両機を試聴してみると、先述したように、驚くべき開放感に圧倒される。本体が持つ軽さと相まって、まさに遮るものがない素肌感というか、ネイキッドな爽快感を味わえるのだ。また、開放的で俊敏ながらも、力強い低音の駆動が心強い。開放型で感じがちな低音の物足りなさや、逆に量感があっても違和感を覚える低音などとは一線を画す、素直なレスポンスの低音が快感だ。低域から高域までリニアで癖や詰まりのないナチュラルで実直な音色は、まさにトゥルーオープンエアー思想が成せる業と推察する。すべての音像が均質な音色と距離感で持って耳の直近で立ち現れるのである。
ATH-R70xaとATH-R50xはかなりサウンドが近似しているが、やはり傾向は異なる。基本傾向は同じとしながらも、音色バランス的にはATH-R50xの方がほんのりと明るくメリハリある音色と感じる。その分、レコーディングモニターとしては、パッと聴いた際の細かい音色に気が付きやすい場合もあるかと感じた。

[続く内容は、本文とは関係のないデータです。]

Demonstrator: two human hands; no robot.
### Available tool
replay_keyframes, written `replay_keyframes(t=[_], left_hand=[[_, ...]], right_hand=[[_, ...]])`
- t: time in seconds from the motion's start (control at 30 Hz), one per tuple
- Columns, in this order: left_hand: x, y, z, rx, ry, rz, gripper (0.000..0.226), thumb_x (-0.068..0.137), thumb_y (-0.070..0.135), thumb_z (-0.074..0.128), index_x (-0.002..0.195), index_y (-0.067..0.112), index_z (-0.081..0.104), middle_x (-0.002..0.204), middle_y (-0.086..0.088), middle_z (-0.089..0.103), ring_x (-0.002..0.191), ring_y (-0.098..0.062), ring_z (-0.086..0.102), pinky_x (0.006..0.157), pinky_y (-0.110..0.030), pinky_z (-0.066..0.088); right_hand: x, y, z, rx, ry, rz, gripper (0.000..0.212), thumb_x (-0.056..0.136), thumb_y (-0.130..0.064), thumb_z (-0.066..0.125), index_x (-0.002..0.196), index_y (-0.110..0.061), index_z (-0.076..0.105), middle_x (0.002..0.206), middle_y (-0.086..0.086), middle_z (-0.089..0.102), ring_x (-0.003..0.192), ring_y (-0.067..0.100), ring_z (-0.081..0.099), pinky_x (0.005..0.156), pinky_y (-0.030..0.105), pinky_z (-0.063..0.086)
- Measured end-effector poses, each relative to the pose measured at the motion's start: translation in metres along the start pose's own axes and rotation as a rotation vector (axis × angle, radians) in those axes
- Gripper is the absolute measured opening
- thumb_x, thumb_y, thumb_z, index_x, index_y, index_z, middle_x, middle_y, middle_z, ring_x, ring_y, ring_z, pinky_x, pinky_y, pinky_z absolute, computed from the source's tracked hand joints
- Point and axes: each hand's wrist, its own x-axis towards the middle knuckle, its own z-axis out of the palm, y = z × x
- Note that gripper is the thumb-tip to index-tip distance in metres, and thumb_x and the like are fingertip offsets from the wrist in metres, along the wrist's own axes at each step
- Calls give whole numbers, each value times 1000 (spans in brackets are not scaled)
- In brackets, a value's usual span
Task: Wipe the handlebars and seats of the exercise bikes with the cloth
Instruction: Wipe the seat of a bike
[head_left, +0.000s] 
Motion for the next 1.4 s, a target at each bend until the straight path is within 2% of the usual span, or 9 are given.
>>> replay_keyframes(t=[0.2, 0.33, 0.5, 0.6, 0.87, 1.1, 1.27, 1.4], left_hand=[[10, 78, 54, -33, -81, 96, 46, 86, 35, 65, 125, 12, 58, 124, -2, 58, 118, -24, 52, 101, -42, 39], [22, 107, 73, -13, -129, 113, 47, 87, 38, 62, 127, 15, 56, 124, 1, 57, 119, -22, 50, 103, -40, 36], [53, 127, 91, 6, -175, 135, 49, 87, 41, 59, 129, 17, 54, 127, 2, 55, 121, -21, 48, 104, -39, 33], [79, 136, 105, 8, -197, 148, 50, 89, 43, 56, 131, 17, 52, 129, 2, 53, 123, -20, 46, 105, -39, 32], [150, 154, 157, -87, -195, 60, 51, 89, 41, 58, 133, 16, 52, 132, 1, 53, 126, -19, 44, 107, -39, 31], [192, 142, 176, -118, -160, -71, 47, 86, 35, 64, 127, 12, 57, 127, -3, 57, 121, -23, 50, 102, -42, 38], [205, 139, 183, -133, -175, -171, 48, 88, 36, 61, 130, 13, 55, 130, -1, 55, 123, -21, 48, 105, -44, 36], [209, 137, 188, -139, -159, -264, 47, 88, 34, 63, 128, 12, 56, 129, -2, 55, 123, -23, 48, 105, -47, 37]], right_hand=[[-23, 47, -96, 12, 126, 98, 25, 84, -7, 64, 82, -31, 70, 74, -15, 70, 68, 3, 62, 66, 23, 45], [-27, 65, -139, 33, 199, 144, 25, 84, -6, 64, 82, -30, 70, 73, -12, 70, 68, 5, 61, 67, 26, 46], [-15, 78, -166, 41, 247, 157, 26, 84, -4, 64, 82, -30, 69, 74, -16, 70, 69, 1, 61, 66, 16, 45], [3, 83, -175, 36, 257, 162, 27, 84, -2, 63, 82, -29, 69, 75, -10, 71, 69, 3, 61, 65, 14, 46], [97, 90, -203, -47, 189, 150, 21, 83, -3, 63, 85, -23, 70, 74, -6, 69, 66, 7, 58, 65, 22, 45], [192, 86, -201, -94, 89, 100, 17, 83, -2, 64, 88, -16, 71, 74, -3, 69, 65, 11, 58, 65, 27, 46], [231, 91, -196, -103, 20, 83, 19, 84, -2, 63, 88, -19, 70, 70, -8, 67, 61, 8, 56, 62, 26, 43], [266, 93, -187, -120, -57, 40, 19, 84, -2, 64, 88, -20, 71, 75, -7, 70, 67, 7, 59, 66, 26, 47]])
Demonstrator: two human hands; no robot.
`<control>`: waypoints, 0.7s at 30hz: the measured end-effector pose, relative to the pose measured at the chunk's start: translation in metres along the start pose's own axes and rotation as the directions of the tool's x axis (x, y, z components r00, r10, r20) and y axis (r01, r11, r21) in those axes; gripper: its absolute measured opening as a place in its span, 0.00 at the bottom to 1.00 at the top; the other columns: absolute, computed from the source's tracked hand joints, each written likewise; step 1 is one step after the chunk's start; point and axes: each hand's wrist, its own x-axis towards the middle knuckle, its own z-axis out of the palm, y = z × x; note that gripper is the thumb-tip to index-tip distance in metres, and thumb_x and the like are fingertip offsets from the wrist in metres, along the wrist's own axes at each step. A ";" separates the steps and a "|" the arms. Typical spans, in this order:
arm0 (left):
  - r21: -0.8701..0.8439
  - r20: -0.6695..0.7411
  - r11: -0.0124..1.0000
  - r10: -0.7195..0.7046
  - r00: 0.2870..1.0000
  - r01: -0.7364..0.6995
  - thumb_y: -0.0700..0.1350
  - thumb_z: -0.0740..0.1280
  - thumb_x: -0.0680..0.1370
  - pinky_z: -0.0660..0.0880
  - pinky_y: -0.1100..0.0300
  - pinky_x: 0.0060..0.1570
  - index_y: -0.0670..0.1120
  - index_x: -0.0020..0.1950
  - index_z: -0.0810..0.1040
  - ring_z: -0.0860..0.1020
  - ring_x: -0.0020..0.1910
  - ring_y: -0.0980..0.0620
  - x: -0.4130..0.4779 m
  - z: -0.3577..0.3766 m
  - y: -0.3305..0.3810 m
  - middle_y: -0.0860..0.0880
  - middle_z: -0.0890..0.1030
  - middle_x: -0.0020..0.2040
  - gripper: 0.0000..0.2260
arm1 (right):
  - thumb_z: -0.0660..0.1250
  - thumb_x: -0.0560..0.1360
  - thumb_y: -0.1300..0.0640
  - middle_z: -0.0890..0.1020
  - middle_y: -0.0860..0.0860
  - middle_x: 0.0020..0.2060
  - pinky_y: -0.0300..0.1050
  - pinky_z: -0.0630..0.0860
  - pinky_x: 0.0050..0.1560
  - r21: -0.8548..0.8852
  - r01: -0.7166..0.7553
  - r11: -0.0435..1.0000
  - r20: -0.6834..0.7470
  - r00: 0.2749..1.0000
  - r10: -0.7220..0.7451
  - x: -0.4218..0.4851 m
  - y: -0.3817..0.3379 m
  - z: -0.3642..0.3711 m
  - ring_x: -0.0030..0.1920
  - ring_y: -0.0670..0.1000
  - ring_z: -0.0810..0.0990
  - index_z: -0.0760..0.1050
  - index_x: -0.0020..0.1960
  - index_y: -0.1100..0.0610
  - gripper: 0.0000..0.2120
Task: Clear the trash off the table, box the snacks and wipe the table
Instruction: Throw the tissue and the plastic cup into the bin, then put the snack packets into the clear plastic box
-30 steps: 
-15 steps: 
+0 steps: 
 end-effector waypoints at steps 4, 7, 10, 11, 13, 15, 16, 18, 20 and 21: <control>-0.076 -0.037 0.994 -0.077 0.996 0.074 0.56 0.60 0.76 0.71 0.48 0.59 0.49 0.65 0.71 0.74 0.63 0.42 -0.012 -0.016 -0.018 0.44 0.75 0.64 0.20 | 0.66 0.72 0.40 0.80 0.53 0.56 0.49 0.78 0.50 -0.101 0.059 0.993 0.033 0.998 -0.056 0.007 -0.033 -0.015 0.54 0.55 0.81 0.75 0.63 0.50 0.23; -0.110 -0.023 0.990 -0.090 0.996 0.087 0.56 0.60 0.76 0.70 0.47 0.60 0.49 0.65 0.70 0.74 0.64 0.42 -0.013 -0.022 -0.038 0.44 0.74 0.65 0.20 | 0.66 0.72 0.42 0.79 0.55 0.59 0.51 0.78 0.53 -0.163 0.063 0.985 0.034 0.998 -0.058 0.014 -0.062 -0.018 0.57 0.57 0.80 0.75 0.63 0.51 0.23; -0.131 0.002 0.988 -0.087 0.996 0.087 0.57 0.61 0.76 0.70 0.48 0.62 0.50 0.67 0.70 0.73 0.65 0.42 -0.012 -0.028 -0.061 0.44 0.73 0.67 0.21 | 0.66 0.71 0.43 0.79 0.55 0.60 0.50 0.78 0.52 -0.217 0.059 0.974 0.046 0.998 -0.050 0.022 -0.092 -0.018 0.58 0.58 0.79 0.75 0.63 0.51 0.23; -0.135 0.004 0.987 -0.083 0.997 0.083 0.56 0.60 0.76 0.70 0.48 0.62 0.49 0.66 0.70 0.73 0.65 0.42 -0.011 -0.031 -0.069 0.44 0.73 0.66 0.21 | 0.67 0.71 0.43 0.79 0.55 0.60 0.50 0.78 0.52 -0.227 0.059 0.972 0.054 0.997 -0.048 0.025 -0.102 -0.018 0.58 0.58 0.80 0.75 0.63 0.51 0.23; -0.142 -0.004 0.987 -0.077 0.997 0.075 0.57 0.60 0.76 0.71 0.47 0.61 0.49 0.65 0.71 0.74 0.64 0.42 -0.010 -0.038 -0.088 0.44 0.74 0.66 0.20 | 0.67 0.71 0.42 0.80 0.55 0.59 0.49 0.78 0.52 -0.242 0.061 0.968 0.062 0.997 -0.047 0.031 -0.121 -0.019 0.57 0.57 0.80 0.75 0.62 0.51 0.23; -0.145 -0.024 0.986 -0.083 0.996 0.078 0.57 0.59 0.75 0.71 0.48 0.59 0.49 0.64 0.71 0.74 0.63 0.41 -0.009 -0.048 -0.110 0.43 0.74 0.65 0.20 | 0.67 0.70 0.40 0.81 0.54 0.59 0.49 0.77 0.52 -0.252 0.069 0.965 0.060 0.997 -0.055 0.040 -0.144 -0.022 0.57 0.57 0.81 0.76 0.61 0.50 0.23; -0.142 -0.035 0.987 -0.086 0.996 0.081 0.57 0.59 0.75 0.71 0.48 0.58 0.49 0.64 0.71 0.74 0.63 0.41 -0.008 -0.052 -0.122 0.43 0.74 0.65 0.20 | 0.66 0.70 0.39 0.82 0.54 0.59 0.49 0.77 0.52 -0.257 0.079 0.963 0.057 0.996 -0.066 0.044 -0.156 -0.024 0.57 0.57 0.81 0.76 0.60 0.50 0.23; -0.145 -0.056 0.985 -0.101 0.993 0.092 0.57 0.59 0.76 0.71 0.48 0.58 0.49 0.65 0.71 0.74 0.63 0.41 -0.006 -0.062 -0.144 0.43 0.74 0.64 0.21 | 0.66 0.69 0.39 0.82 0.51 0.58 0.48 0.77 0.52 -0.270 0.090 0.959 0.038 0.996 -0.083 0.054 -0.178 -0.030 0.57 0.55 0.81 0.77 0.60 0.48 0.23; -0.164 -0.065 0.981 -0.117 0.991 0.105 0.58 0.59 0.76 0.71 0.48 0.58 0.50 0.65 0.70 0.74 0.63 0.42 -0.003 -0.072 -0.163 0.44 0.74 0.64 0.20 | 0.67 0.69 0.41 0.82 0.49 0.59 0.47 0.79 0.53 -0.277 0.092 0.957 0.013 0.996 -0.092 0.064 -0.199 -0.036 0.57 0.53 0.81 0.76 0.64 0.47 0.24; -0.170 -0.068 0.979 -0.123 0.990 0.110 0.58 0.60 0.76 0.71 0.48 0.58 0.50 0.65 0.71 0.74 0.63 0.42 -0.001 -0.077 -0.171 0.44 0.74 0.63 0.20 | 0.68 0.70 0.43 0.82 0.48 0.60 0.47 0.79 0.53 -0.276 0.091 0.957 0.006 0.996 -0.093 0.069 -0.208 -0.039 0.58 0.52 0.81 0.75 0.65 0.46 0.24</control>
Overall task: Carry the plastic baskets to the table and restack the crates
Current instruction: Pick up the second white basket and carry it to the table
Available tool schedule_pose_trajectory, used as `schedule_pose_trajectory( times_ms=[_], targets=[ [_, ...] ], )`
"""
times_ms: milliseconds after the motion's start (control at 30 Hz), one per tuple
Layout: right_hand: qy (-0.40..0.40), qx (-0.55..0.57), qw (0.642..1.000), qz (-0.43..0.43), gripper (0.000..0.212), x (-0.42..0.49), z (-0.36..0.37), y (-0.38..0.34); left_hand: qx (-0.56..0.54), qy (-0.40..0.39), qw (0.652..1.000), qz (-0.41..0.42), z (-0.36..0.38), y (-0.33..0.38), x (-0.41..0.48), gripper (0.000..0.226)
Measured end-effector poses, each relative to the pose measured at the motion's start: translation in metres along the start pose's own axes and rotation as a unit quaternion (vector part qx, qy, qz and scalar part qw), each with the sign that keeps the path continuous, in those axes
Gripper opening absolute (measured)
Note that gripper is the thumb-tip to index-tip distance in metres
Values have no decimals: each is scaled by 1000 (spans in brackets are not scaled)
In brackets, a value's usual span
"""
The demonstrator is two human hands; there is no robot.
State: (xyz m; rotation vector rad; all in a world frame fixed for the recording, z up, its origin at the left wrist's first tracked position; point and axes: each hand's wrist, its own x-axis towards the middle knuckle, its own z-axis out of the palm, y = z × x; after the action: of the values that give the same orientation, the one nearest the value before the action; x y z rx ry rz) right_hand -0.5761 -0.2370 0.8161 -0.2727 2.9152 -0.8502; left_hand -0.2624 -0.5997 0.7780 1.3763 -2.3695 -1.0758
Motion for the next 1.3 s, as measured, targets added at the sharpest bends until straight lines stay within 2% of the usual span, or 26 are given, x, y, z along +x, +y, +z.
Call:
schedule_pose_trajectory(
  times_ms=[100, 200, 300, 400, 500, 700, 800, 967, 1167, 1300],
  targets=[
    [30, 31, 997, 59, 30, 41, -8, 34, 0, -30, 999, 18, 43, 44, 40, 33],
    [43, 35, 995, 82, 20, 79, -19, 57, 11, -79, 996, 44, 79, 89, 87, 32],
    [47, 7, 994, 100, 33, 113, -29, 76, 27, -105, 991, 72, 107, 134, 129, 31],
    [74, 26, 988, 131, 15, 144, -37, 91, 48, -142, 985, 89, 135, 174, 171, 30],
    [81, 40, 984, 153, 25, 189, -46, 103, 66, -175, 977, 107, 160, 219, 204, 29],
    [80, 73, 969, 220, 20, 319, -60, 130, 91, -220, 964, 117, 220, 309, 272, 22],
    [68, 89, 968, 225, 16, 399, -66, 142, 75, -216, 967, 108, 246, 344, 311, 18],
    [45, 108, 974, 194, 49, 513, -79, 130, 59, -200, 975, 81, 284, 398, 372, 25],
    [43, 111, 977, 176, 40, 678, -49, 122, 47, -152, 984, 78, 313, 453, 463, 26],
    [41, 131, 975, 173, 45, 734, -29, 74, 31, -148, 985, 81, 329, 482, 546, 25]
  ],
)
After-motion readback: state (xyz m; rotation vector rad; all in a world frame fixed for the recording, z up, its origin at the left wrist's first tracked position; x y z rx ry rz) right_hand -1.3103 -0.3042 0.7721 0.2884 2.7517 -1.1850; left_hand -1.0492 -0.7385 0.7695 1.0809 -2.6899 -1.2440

しかしながら、ATH-R70xaはより音色の質感が高く、マイクロホンが捉えた音の定位感やリーゲージ(マイク間の音の被り)なども微細に捉えて描写するため、例えばヘッドホンだけでミキシングやマスタリングを行おうとする場合にも、さらに有用だろう。そして何よりも落ち着いた質感があるため疲労も少なく、長時間の使用にも有利であろう。
いずれにせよ、両者の開放感や音の視認性、そして低音域の力強さは、極めて高いポテンシャルがある。実際に、試しに筆者宅のスタジオで、グランドピアノを同社のマイク「AT4050」とSTUDERのミキシングコンソール「962」を用いて録音及びモニタリングしてみたが、ハンマーのフェルトが弦を叩くアタックの、質感の分解能の高さには、大変に感心させられた。
音の立ち上がりが全ての帯域で揃っている印象で、マイクの微妙な角度の違いによる音像の際が驚くほどよく分かる。レコーディング時のコントロールルームでのモニタリングにも大変有用だろう。
以上のように、オーディオテクニカから新たに登場したプロフェッショナル用の開放型モニターヘッドホンATH-R70xaとATH-R50xは、驚くべき開放感と音の解像力を実現したプロダクトである。同社が積み上げてきた、40年にも及ぶ開放型ヘッドホン開発の粋が活かされた、まさしく「トゥルーオープンエアー」なリファレンスヘッドホンなのである。その高い写実性は、プロフェッショナルユースだけでなく、コンシューマーユースにも大変魅力的な逸品である。